Particularly suitable for complex tasks requiring high-performance inference, such as coding, mathematics, and multimodal applications.
qwen3-30b-a3b
: With 30 billion parameters, it balances performance and resource requirements, suitable for enterprise-level applications.
This model may use MoE or other optimized architectures, applicable for scenarios requiring efficient processing of complex tasks, such as intelligent customer service and content generation.
qwen3-8b
: A lightweight model with 800 million parameters, designed specifically for resource-constrained environments (such as mobile devices or low-configuration servers).
Its efficiency and fast response capability make it suitable for simple queries, real-time interaction, and lightweight applications.
gemini-2.5-flash-preview-04-17
, Gemini 2.5 Flash is an AI model developed by Google, designed to provide developers with fast and cost-effective solutions, especially suitable for applications requiring enhanced reasoning capabilities.
According to the Gemini 2.5 Flash preview announcement, the model's preview version was released on April 17, 2025, supports multimodal input, and has a context window of up to 1 million tokens.
o4-mini
, o4-mini-2025-04-16
: A smaller, faster, and more economical model, research shows it performs well in mathematics, coding, and visual tasks, designed to be efficient and responsive, suitable for developers. Released on April 16, 2025.
o3
, o3-2025-04-16
: A reflective generative pre-trained transformer (GPT) model designed to handle problems requiring step-by-step logical reasoning.
Research shows it excels at mathematics, coding, and scientific tasks. It can also use tools such as web browsing and image generation, with a release date of April 16, 2025.
gpt-4.1
: Major advancements in coding and instruction following; GPT-4.1 has become the leading model for coding.
Long context: On Video-MME, a benchmark for multimodal long context understanding, GPT-4.1 has created a new state-of-the-art result.
The GPT-4.1 model series delivers superior performance at lower cost.
llama-4-maverick, a high-capacity multimodal language model from Meta, supports multilingual text and image inputs and generates multilingual text and code output in 12 supported languages.
Maverick is optimized for visual language tasks and has instructions tuned for assistant-like behavior, image reasoning, and generic multimodal interaction.
Maverick features native multimodal early fusion and 1 million labeled context windows.
Maverick is released on April 5, 2025 under the Llama 4 Community License for research and commercial applications requiring advanced multimodal understanding and high model throughput.
llama-4-scout, is a mixed-expertise (MoE) language model developed by Meta.

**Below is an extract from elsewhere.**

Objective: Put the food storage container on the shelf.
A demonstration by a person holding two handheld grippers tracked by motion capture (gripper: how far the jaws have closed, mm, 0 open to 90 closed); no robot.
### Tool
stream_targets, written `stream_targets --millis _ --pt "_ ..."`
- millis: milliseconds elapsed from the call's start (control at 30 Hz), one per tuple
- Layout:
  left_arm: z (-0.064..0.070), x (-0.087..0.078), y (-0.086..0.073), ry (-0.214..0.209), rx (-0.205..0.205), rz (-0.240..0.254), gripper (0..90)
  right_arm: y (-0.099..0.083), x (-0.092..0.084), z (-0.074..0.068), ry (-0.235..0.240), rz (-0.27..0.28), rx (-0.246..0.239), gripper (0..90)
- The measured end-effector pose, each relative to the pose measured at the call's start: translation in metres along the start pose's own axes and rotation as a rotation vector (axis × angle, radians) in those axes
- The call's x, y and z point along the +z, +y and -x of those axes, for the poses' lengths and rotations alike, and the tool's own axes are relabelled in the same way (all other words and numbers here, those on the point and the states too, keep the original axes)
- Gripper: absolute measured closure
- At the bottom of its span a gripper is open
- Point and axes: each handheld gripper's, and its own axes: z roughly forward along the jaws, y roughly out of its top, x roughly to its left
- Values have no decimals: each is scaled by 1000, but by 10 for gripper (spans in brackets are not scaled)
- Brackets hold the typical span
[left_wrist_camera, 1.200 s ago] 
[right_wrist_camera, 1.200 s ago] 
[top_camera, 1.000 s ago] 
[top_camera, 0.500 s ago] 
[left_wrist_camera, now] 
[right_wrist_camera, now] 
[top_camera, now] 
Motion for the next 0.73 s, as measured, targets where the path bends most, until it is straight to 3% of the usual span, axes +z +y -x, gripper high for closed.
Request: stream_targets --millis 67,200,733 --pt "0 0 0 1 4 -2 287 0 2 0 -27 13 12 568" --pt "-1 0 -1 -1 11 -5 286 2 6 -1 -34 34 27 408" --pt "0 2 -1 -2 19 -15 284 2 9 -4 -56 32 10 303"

It supports native multimodal input (text and images) and multilingual output (text and code) for 12 supported languages.

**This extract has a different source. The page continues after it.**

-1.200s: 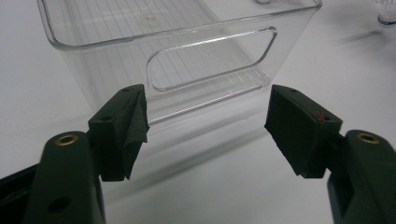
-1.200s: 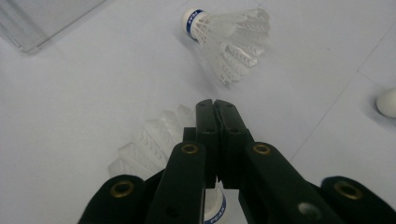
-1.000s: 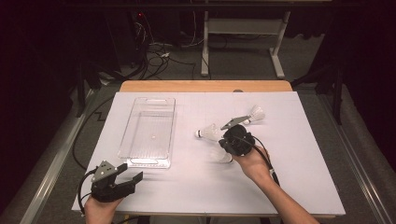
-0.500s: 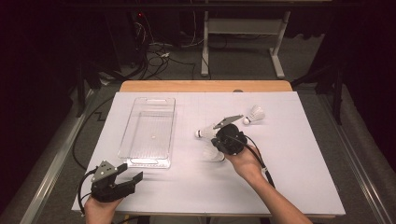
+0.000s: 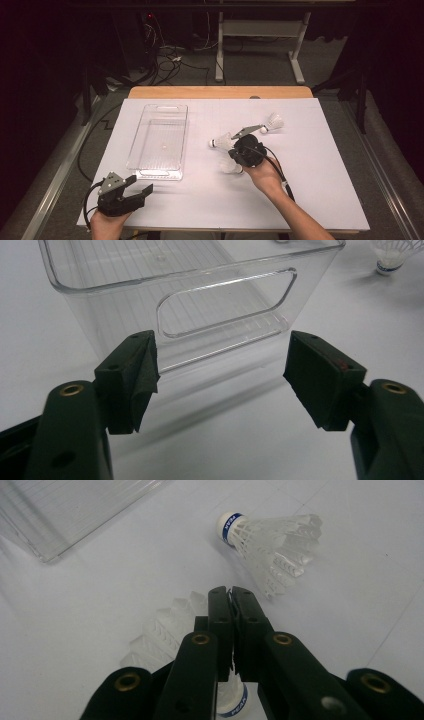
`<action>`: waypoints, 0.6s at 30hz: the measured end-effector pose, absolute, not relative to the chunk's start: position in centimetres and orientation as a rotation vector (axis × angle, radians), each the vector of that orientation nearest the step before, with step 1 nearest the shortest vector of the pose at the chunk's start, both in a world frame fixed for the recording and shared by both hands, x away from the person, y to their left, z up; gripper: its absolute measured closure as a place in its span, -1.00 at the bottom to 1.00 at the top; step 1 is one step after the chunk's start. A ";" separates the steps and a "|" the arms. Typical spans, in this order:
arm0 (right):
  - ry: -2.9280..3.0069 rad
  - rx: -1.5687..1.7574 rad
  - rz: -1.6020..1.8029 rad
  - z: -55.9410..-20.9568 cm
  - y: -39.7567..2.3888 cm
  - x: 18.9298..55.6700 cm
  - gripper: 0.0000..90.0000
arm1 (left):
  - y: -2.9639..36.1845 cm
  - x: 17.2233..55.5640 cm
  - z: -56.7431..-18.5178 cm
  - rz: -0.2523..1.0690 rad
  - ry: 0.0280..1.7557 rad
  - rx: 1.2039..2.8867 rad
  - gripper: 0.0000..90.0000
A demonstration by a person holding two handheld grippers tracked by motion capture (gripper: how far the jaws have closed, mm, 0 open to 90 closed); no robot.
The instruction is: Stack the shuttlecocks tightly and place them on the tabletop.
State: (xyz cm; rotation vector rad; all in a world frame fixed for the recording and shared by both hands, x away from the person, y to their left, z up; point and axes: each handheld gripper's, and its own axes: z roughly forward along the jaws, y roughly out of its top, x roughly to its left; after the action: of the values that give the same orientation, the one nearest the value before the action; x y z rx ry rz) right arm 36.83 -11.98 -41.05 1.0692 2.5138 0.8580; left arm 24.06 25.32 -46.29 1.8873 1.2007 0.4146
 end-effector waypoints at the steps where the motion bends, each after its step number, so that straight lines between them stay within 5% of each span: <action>1: 2.514 1.069 0.858 -41.0 -12.0 36.8 0.96 | 25.3 24.1 -46.3 0.414 1.201 1.887 -0.32; 18: 2.501 1.099 0.848 -40.7 -14.3 36.5 0.92 | 25.3 24.1 -46.3 0.413 1.202 1.887 -0.32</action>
State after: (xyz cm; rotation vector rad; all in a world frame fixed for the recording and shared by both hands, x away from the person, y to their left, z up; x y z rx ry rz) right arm 36.46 -14.33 -40.67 1.0995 2.5008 0.8475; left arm 24.07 25.32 -46.29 1.8867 1.2019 0.4129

Designed for assisted interaction and visual reasoning, Scout uses 16 experts per forward pass, a context length of 10 million words, and a training corpus of about 40 trillion words.
Designed for high efficiency and local or commercial deployment, llama-4-scout employs early fusion technology for seamless modal integration.
It is command-tuned for multilingual chat, subtitling, and image comprehension tasks.
It is released under the Llama 4 Community License, with last training data as of August 2024 and a public release on April 5, 2025.